SUPPLIED RECORDS START
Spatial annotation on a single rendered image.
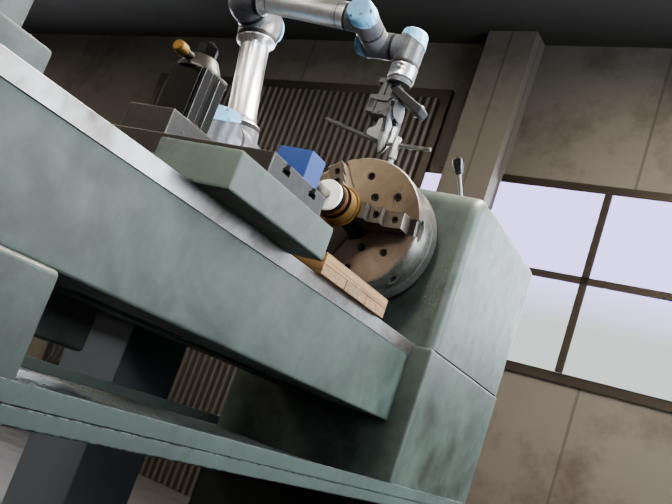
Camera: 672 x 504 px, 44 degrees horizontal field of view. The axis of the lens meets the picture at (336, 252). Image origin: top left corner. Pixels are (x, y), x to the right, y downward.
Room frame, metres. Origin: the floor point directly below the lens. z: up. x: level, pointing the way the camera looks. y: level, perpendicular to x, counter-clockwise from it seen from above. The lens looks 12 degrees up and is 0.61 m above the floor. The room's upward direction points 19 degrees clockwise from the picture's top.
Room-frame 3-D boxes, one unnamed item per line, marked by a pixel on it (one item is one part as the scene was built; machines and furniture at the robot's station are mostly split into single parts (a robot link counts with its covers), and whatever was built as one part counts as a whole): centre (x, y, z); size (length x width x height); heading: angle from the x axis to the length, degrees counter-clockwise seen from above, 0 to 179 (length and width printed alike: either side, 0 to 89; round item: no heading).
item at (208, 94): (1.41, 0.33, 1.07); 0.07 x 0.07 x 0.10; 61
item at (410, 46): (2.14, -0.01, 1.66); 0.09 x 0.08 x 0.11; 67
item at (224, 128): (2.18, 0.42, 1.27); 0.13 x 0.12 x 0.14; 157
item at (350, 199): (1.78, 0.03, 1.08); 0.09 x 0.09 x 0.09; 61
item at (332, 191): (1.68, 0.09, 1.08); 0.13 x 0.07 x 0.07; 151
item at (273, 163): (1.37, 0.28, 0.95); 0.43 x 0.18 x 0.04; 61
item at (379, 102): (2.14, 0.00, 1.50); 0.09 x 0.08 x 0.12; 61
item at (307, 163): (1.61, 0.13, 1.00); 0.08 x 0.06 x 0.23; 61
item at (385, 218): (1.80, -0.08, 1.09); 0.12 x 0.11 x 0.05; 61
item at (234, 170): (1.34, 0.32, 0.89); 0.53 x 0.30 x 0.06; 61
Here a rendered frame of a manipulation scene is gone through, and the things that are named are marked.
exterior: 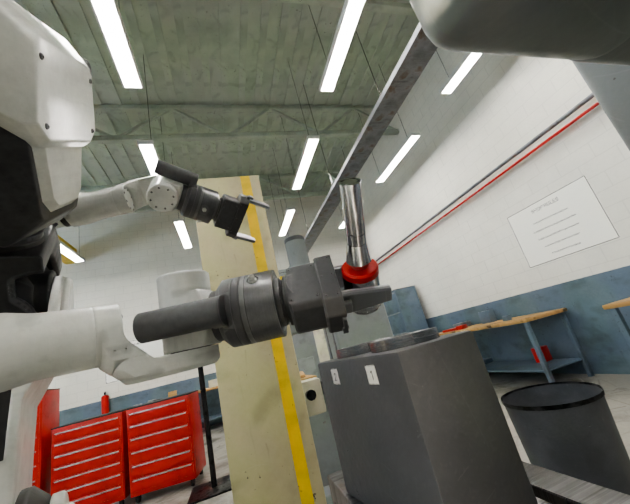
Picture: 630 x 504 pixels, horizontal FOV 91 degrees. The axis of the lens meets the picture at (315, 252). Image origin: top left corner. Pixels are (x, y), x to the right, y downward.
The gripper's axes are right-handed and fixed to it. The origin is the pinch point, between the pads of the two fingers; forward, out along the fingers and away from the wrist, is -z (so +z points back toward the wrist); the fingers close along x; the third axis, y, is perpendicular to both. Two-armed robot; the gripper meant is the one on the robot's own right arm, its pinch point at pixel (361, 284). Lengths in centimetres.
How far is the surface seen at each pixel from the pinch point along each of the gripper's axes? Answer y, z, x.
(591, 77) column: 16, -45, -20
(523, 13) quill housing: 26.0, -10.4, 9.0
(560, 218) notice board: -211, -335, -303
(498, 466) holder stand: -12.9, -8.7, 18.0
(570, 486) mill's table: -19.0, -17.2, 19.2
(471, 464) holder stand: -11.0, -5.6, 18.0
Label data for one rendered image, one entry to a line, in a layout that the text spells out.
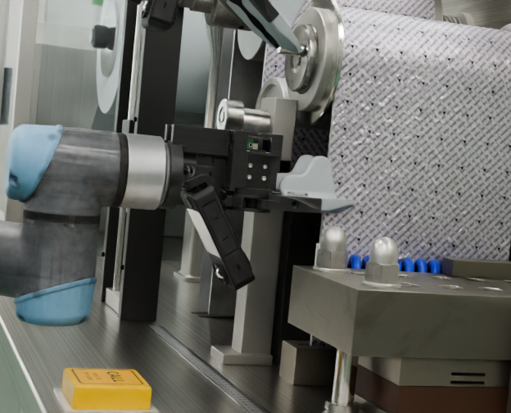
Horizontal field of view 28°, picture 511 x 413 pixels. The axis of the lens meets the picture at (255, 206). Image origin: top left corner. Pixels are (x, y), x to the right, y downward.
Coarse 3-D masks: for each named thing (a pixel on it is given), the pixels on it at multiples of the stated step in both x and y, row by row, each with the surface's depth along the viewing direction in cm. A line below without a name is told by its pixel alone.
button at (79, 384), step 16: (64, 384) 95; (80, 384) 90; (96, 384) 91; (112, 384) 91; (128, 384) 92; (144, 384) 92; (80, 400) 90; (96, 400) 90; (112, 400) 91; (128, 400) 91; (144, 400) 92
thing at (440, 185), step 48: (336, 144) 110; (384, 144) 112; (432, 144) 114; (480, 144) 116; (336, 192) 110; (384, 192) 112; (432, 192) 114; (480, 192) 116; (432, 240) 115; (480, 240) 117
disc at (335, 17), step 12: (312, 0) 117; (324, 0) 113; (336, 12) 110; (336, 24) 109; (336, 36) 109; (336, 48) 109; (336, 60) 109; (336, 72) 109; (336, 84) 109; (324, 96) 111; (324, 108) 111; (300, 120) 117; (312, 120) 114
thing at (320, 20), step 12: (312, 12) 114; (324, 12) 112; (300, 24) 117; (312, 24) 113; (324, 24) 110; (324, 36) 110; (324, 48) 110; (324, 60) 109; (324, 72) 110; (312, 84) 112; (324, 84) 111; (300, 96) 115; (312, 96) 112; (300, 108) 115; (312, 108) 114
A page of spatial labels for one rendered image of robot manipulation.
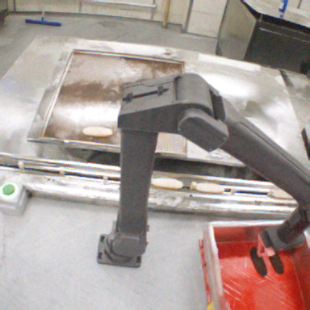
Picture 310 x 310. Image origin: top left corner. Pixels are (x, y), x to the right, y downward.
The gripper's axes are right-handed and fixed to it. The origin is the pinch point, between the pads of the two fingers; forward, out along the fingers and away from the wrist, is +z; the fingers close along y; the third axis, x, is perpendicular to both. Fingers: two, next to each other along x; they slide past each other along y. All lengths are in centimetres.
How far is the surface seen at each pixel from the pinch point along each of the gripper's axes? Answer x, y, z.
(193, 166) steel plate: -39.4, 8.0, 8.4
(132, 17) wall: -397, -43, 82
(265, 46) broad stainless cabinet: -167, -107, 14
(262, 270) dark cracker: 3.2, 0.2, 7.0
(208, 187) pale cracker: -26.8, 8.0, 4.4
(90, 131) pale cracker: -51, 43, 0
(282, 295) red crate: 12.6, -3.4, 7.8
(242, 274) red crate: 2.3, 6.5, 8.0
SUPPLIED RECORDS END
**PROBLEM STATEMENT**
Your answer should be the lines above that contain the word "stand", copied out.

**TASK ANSWER**
(498, 466) holder stand: -12.9, -8.7, 18.0
(471, 464) holder stand: -11.0, -5.6, 18.0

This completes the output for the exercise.